Georgia still hadn’t answered the accusations. She hadn’t said a word. She was embarrassed and enraged, on the verge of an implosion. She fought with all she had not to break into tears. It would be all too perfect for Heaton if she were to start crying, like dealing him a fourth ace, so she said nothing, her head bent low, like a schoolgirl who had been caught cheating on a test.
“You are in as much deep water as we are, Georgia, no less. If you think you’re somehow closer to the shore, then you’re sadly mistaken. You know the course, and you will goddamn stay it! I won’t be back here again and hammer out this same rotted dialogue for the fifth time. Do you hear me? You push me and I will have this house tumble down with a sex scandal the likes of which has never been seen.”
She wanted to bark back, tell him off, tell them both off, but to what end? What could she say? What kind of bite did she really have to deliver? She was weary. She just wanted to go to bed. She didn’t want a slug-out now with Heaton. She still needed a plan to come together in her mind, something concrete, something to growl back at him when he attacked her.
She needed sleep. She needed pills.
“Fine, David.… Okay. Yes. Yes. We’ll do it your way.”
* * *
SHE WAS DEEP asleep, in her bedroom. She had the strangest dream: Jack Early was there. He led her up from and out of her bed. There was another man; she didn’t know him. He was bald, with a goatee. It was all so odd. Early took her nightgown off and helped her step into a business suit.
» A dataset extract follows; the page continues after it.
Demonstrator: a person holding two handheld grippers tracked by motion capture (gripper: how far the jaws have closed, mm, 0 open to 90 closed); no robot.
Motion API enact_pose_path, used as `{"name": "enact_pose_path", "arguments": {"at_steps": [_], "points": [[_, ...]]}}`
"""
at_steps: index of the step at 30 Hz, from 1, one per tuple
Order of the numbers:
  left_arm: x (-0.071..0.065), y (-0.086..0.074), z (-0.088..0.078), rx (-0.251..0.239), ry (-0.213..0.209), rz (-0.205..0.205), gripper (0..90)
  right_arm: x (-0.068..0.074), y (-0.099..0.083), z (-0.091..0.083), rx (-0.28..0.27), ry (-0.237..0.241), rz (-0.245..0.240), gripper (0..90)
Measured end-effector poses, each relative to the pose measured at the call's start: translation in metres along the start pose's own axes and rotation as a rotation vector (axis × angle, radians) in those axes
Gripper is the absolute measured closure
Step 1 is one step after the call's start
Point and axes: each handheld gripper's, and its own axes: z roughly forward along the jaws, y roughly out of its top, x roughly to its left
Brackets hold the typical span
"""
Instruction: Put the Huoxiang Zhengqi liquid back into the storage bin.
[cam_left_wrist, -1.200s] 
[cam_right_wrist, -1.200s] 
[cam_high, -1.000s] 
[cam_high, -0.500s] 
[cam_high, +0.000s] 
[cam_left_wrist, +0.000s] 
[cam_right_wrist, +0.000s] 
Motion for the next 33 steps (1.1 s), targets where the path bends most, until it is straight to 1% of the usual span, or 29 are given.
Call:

It was strange to be naked in front of Jack and a stranger like this, but she didn’t mind. The other man just watched. She smiled at him in a groggy stupor. She kept telling Jack she needed to go back to sleep.
She woke up suddenly. Seated at her desk downstairs at Number 10. Jack Early was across from her. He was, it seemed, in the middle of taking notes for correspondence, staring at her. Her vision was blurred. She waited for things to come into view.
“Are you okay, ma’am? Can I get you anything?” She was startled. It had happened again—another jump cut. This time the dream seemed so real. She was sleeping in her bed, then Jack was dressing her, and now, here she was, at her desk in the course of the workday. She had fallen asleep by the look on Jack’s face in the middle of writing a note. She was embarrassed and shocked, sadly bewildered. This was getting worse, not better. Was she losing her mind?
“Should we go on, ma’am?”
“Go on with what? What were we doing?”
“You were writing a letter.”
“I was? To whom?”
“To the press. Telling them what had happened with the bombing. How it had all gone down. Setting the record straight.”
“Setting the record straight?… I was writing a letter?”
“Yes, ma’am, you were going to write out the whole truth.”